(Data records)
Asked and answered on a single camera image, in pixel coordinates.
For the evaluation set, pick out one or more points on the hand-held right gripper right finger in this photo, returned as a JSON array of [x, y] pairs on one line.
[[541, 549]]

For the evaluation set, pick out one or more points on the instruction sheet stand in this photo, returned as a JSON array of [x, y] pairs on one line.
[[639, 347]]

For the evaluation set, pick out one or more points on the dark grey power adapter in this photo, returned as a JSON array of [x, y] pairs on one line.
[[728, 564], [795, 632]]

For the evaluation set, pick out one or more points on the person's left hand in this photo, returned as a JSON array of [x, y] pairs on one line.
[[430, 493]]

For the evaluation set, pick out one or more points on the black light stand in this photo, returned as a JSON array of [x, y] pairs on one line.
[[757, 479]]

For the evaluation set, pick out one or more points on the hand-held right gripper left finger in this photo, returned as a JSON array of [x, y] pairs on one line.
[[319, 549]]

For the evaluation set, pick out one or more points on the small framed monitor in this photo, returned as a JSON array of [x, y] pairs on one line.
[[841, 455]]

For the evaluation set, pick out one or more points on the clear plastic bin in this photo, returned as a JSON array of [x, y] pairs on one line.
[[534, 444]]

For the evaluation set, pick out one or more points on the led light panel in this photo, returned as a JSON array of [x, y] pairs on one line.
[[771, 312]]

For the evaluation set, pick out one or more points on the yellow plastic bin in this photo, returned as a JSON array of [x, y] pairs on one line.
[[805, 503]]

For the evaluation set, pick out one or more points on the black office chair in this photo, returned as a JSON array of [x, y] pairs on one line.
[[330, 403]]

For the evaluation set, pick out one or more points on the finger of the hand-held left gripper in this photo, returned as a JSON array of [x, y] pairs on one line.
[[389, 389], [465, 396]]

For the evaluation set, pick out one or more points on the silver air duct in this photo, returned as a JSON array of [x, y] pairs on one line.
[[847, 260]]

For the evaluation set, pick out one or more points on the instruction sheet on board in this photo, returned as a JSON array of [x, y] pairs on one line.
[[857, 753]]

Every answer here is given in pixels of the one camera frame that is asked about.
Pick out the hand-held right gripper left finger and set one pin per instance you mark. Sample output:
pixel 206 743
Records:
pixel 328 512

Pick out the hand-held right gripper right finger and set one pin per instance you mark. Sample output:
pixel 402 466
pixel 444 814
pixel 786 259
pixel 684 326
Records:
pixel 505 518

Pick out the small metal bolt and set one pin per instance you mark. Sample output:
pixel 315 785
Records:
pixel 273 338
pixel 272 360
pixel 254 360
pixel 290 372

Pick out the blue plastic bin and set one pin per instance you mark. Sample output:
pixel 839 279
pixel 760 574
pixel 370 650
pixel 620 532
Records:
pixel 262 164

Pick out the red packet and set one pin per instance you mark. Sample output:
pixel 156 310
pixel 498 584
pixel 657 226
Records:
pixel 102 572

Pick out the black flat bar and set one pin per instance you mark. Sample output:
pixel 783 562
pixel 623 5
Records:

### WHAT THE EXERCISE ASKS
The answer must be the lines from the one containing "pixel 839 279" through the last line of the records, written out exactly; please include nothing more.

### TASK RESPONSE
pixel 839 279
pixel 760 574
pixel 370 650
pixel 620 532
Records:
pixel 262 164

Pick out the red packet and set one pin per instance you mark. Sample output:
pixel 156 310
pixel 498 584
pixel 657 226
Records:
pixel 102 572

Pick out the black flat bar and set one pin per instance you mark. Sample output:
pixel 783 562
pixel 623 5
Records:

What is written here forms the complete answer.